Dataset section:
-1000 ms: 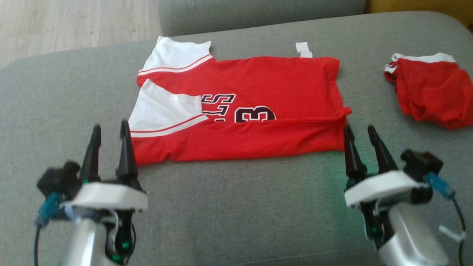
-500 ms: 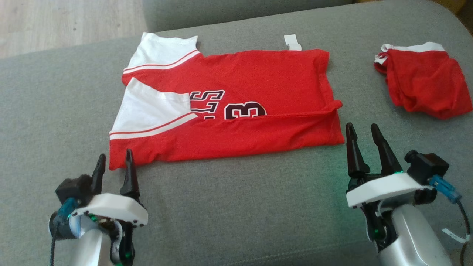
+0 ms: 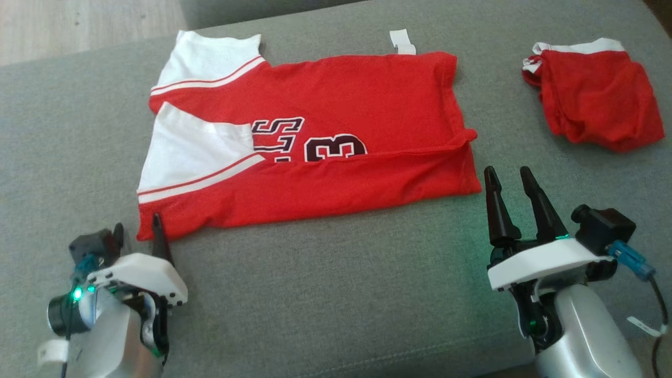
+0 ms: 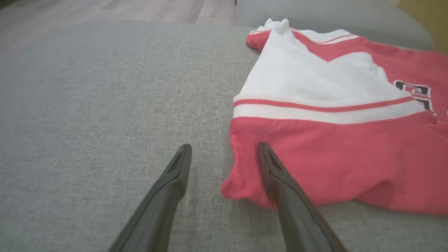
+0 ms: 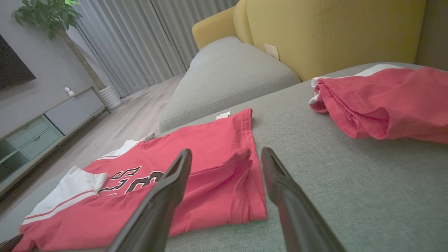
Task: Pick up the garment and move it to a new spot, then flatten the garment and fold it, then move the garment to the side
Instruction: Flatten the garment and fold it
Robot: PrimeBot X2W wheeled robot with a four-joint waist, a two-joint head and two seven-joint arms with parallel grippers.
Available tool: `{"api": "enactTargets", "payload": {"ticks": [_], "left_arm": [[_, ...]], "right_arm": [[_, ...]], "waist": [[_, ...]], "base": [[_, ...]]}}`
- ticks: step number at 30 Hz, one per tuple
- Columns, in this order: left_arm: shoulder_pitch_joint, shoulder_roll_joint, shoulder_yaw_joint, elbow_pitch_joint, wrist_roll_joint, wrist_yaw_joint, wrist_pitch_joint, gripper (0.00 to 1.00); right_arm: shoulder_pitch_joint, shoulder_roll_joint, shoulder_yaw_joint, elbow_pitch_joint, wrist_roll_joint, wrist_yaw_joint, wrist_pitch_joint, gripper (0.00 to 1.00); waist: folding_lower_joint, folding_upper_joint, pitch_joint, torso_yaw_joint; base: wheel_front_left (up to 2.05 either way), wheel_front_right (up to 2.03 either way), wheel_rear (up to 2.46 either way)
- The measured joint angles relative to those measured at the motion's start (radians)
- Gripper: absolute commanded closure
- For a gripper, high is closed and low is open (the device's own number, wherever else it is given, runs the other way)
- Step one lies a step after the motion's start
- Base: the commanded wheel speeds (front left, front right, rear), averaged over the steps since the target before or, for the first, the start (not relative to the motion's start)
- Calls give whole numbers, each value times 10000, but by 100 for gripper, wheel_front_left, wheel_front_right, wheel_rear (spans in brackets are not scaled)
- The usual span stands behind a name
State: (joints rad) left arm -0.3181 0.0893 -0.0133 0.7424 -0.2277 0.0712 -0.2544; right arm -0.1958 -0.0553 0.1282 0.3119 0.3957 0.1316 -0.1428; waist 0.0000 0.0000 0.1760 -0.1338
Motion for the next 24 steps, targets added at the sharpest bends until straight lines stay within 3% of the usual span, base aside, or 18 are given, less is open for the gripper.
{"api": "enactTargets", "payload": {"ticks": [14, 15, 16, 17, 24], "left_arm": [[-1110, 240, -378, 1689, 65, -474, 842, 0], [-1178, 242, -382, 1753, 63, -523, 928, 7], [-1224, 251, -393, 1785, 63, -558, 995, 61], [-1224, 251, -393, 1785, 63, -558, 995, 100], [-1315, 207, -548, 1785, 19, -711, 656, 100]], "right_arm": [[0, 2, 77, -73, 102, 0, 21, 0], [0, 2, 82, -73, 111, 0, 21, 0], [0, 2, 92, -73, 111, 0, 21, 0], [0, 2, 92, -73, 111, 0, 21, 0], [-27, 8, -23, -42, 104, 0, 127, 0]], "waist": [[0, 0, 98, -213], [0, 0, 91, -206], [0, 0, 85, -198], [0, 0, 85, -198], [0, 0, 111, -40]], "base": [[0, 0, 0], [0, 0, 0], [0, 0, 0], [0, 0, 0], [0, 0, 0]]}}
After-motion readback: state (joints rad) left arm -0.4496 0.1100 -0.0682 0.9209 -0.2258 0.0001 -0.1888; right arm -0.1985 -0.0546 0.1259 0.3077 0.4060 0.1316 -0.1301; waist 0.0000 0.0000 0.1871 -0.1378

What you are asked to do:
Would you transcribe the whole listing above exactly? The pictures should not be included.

Exercise output:
-1000 ms: 
-500 ms: 
+0 ms: 
+0 ms: 
+0 ms: 
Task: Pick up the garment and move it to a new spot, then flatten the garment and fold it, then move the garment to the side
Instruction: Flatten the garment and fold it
Robot: PrimeBot X2W wheeled robot with a four-joint waist, a two-joint head and two seven-joint arms with parallel grippers.
Available tool: `{"api": "enactTargets", "payload": {"ticks": [_], "left_arm": [[_, ...]], "right_arm": [[_, ...]], "waist": [[_, ...]], "base": [[_, ...]]}}`
- ticks: step number at 30 Hz, one per tuple
- Columns, in this order: left_arm: shoulder_pitch_joint, shoulder_roll_joint, shoulder_yaw_joint, elbow_pitch_joint, wrist_roll_joint, wrist_yaw_joint, wrist_pitch_joint, gripper (0.00 to 1.00); right_arm: shoulder_pitch_joint, shoulder_roll_joint, shoulder_yaw_joint, elbow_pitch_joint, wrist_roll_joint, wrist_yaw_joint, wrist_pitch_joint, gripper (0.00 to 1.00); waist: folding_lower_joint, folding_upper_joint, pitch_joint, torso_yaw_joint; base: wheel_front_left (up to 2.05 either way), wheel_front_right (up to 2.03 either way), wheel_rear (up to 2.46 either way)
- The measured joint angles relative to those measured at the motion's start (radians)
- Gripper: absolute commanded closure
- For a gripper, high is closed and low is open (the device's own number, wherever else it is given, runs the other way)
- Step one lies a step after the motion's start
- Base: the commanded wheel speeds (front left, front right, rear), averaged over the steps since the target before or, for the first, the start (not relative to the motion's start)
- Calls give whole numbers, each value times 10000, but by 100 for gripper, wheel_front_left, wheel_front_right, wheel_rear (spans in brackets are not scaled)
- The usual span stands behind a name
State: (joints rad) left arm -0.3181 0.0893 -0.0133 0.7424 -0.2277 0.0712 -0.2544; right arm -0.1958 -0.0553 0.1282 0.3119 0.3957 0.1316 -0.1428; waist 0.0000 0.0000 0.1760 -0.1338
Motion for the next 24 steps, targets added at the sharpest bends until straight lines stay within 3% of the usual span, base aside, or 18 are given, less is open for the gripper.
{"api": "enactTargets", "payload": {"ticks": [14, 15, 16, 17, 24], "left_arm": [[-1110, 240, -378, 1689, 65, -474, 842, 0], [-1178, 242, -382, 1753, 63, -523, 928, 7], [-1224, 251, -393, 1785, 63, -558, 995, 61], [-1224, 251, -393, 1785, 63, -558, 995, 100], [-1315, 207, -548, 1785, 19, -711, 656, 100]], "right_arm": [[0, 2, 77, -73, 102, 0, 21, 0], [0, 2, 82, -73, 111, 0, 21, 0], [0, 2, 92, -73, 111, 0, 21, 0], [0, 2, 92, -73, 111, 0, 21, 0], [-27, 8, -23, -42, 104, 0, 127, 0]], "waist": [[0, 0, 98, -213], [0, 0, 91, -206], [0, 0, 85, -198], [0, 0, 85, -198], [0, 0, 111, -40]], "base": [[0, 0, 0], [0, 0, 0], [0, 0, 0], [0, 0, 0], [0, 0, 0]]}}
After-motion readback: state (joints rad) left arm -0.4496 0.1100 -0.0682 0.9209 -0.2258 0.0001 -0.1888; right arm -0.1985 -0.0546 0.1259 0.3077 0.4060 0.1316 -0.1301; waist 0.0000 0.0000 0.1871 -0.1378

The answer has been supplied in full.